My paintings tell the stories of this systematic persecution— including execution or murder, arrest, detainment, and interrogation. Tens of thousands more have been deprived of jobs, pensions and educational opportunities – including a systematic denial of access to higher education. The Bahá’í community’s holy places, cemeteries, and properties have been confiscated, vandalized, or destroyed, and many Bahá’ís have had their homes and other property seized or damaged etc. Throughout my work, I am constantly reflecting on the concept of a humanity free from religious prejudice including how we can eliminate all prejudice such as racism, sexism, nationalism, and how our prejudices can make complicated or difficult the development of our community and not allow each other to grow. I often use my own body and those of my friends and family in my paintings.
Maryam Safajoo is a painter born and raised in Iran but currently is living and working in Illinois, USA where she has her citizenship. Maryam herself experienced this oppression herself in Iran. She remembers the day in the early morning when government security forces burst into her home and ransacked it. Her younger sister was crying on her way to school. Later her sister was denied access to university and because of her activities to understand why, was placed in solitary confinement. Her paintings narrate these stories which are a result of her conversations with the people who were in close proximity of these actual events. Many of the events Maryam depicts only exist in the memory of those who experienced them and have no pictorial existence. In many cases if visual records did exist, they have been confiscated by the Iranian authorities in raids of homes. Maryam’s depictions are often the first time these events have taken visual form. She records the details of this history. For example, the shoes, clothes, artifacts, and environments seen in her paintings are very close to those that were there in the event.
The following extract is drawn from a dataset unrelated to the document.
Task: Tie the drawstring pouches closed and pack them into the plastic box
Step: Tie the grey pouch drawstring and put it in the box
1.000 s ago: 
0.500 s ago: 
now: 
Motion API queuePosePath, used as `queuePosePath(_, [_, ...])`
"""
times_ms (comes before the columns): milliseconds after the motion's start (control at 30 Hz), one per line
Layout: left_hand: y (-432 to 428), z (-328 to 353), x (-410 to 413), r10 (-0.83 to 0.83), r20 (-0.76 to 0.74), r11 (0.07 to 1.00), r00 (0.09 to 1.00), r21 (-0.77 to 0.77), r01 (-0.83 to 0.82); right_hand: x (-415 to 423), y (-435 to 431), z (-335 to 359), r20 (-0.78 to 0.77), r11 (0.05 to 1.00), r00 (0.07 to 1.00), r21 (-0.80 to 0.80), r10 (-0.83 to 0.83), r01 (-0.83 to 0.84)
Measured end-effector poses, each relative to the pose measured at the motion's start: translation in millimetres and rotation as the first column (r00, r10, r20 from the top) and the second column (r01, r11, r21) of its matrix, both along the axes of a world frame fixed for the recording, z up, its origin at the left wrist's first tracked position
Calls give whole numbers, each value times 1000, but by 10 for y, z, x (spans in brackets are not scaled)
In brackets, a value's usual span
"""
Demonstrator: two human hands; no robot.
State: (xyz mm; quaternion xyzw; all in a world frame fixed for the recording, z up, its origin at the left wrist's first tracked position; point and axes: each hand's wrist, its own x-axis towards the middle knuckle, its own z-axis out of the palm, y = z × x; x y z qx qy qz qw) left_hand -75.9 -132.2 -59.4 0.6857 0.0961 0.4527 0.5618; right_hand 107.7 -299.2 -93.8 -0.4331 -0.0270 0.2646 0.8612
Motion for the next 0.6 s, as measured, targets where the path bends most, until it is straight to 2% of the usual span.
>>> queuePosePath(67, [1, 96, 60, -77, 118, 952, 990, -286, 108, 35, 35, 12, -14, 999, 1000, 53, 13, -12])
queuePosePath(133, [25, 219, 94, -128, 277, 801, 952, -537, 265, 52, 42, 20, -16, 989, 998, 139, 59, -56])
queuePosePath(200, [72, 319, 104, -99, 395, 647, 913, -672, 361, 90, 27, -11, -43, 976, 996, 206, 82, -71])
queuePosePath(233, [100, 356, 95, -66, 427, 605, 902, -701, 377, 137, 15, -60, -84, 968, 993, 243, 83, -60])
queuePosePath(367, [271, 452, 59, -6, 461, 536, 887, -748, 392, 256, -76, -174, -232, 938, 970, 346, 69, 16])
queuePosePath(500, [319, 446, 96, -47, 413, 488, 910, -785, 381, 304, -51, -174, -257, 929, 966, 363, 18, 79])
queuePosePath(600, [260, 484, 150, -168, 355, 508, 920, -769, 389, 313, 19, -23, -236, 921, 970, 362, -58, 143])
Her paintings are unique as they are based on qualitative research with those who are familiar with the situation she depicts; they are a combination of research and art.
Maryam was not able to study her BFA in Iran because of the danger of being kicked out of the public university she was surprisingly allowed to enter. She chose business administration, a program that also existed at the BIHE (the University that the Bahá’í Professors who were kicked out of the University made) so if she were kicked out, she could continue her studies at the BIHE. When she moved to the United States, she applied for an MFA program and was accepted by the School of the Museum of Fine Arts at Tufts University, MA. She works on heavy subjects in each painting. Her work is very sensitive and has an important message that needs to be shared with the world. Maryam has exhibited her work at venues including Harvard University, the Massachusetts State House and presented at the Museum of Fine Arts in Boston. Her work has recently been featured by IranWire, PersianBMS, Radio Farda and Aasoo.